--- About this exercise ---
Set out exactly every line of the entries below, starting at the line that holds "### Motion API" and stopping after the line that holds "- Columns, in".

--- Materials provided ---

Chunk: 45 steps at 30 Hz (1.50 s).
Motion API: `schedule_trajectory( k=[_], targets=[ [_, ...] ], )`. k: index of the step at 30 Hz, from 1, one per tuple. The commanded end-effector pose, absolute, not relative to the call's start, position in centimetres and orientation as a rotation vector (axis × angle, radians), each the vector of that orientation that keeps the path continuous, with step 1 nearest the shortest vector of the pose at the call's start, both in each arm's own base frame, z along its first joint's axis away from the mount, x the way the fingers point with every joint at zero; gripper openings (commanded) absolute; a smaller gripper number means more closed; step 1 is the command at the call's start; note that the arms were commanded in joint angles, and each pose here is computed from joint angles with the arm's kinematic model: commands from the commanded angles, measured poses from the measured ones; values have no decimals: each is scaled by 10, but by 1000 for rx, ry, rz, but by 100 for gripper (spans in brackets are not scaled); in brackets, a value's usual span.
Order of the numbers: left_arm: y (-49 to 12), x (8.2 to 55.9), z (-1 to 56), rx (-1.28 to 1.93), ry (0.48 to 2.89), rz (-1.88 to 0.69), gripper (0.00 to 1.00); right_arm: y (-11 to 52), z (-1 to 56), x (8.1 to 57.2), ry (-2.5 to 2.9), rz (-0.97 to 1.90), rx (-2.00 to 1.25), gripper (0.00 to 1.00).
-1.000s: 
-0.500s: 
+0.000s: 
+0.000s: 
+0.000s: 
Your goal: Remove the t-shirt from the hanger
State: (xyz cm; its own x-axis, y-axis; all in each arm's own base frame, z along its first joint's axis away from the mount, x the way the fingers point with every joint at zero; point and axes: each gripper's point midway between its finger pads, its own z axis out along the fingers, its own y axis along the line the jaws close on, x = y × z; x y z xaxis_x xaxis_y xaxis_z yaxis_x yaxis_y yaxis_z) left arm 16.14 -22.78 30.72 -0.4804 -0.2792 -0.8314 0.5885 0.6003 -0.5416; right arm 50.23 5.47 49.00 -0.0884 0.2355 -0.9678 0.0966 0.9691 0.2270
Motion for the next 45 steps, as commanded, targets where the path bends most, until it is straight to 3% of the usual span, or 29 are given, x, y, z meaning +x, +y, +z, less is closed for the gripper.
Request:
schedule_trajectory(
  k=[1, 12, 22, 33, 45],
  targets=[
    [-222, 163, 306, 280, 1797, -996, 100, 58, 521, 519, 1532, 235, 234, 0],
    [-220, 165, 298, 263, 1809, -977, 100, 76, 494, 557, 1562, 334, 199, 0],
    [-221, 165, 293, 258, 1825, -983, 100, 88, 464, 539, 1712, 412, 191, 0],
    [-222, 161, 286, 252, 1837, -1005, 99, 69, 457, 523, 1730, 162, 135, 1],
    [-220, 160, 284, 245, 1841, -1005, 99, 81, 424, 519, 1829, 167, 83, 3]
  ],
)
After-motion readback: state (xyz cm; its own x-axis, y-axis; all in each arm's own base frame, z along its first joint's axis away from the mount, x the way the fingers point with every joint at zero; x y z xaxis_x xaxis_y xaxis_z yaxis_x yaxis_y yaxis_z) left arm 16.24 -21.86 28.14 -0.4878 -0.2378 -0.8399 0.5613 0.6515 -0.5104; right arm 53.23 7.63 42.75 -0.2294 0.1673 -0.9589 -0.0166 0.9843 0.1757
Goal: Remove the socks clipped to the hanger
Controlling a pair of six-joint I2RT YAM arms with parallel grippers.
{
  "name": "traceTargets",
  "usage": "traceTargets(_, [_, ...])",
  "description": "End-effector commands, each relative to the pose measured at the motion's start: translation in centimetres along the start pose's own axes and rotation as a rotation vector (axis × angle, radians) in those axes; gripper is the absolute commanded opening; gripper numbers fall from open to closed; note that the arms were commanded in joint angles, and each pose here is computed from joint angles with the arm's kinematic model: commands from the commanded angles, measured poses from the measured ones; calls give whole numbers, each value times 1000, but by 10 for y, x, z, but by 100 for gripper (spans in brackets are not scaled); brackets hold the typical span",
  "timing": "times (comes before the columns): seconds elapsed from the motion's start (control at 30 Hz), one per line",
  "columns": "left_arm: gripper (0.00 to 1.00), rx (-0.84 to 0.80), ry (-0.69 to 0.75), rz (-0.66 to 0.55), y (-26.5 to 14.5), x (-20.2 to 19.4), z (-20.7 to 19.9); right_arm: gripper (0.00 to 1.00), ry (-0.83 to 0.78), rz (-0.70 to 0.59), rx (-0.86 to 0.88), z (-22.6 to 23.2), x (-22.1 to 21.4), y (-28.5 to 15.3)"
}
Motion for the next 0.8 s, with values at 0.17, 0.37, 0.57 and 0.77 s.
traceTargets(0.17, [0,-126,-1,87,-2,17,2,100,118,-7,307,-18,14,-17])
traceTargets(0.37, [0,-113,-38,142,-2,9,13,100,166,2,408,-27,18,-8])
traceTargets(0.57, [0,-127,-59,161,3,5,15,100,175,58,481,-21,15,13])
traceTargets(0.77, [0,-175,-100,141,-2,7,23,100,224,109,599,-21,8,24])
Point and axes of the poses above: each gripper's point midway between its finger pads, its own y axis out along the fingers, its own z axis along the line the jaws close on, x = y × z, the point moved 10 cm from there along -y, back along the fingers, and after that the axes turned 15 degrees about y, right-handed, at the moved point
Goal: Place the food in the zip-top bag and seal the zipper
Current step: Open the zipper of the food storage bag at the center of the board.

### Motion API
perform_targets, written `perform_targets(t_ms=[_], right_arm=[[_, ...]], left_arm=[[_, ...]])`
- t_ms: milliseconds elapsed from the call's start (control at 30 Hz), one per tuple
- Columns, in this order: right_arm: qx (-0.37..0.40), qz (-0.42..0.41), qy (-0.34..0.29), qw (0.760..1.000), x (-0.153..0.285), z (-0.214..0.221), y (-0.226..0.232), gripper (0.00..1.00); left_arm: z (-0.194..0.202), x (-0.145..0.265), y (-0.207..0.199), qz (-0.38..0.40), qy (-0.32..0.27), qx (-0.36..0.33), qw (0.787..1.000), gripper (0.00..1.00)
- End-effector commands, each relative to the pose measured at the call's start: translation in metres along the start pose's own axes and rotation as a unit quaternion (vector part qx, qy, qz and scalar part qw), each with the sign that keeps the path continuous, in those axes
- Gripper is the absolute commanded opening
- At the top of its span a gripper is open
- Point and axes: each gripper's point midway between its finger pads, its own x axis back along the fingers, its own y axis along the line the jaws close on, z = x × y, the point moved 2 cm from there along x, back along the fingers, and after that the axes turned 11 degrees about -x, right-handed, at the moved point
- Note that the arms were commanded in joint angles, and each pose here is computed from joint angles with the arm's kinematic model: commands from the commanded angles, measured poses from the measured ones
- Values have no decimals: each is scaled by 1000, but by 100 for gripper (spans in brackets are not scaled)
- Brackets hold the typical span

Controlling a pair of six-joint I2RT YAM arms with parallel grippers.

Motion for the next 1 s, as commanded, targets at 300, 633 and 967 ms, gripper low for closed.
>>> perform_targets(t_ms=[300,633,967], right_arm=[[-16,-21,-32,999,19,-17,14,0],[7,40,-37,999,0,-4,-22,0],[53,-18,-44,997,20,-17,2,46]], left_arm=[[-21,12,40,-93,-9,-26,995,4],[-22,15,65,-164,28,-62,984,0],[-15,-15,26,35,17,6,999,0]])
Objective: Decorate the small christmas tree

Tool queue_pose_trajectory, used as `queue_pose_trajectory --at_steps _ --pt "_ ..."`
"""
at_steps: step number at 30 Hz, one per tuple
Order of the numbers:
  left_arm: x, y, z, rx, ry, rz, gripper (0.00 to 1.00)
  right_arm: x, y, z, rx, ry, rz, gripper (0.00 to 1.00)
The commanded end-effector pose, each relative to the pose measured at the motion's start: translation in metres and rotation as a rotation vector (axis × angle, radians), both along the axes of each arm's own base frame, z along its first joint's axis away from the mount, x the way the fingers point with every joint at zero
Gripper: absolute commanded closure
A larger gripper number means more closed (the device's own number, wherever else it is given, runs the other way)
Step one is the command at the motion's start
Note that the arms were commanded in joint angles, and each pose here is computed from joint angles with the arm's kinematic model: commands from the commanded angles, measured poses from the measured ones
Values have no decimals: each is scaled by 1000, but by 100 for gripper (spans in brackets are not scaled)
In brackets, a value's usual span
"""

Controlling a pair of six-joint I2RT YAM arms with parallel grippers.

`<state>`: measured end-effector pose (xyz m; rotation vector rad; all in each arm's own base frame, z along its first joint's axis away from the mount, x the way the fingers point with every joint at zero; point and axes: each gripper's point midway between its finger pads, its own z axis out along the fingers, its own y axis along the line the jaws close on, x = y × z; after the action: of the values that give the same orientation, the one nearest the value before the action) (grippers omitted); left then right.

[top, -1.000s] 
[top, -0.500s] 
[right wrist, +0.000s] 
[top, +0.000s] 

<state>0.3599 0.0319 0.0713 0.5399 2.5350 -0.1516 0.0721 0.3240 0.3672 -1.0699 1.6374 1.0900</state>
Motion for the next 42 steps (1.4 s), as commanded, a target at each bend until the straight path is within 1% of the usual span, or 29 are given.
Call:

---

--- Answer below ---
### Motion API
perform_targets, written `perform_targets(t_ms=[_], right_arm=[[_, ...]], left_arm=[[_, ...]])`
- t_ms: milliseconds elapsed from the call's start (control at 30 Hz), one per tuple
- Columns, in this order: right_arm: qx (-0.37..0.40), qz (-0.42..0.41), qy (-0.34..0.29), qw (0.760..1.000), x (-0.153..0.285), z (-0.214..0.221), y (-0.226..0.232), gripper (0.00..1.00); left_arm: z (-0.194..0.202), x (-0.145..0.265), y (-0.207..0.199), qz (-0.38..0.40), qy (-0.32..0.27), qx (-0.36..0.33), qw (0.787..1.000), gripper (0.00..1.00)

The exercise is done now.